- _ACTIVITY_
Find every line in the material below with the string "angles" and state how many there are, with no other text.

- _PROVIDED MATERIAL_
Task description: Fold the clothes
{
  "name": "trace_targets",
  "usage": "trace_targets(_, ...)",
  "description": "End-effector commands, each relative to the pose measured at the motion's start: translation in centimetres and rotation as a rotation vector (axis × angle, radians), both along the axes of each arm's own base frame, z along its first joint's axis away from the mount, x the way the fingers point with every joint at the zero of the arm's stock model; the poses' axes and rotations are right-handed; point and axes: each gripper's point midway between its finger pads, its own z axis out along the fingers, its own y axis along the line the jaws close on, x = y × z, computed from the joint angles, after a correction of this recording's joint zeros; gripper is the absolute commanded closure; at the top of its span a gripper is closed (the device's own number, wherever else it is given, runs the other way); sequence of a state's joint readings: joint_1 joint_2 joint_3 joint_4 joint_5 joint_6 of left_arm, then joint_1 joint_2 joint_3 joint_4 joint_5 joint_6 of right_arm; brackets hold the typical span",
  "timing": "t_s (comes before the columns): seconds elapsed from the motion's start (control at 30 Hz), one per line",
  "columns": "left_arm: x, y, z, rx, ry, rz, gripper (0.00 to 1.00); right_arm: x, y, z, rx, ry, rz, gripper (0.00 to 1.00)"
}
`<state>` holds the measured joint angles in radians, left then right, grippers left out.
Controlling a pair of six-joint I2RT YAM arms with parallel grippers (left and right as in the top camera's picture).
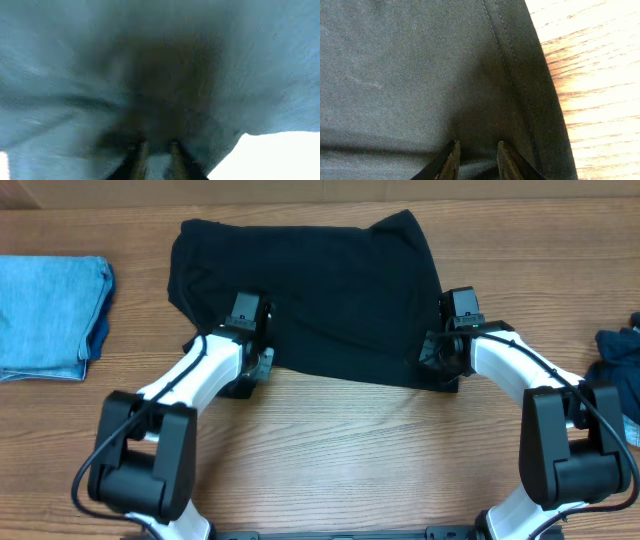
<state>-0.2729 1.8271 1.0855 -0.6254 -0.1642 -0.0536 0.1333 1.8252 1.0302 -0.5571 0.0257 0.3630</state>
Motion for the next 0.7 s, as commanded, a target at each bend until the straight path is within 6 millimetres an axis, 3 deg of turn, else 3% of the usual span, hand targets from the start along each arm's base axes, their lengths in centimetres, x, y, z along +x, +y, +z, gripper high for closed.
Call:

- _OUTPUT BELOW_
2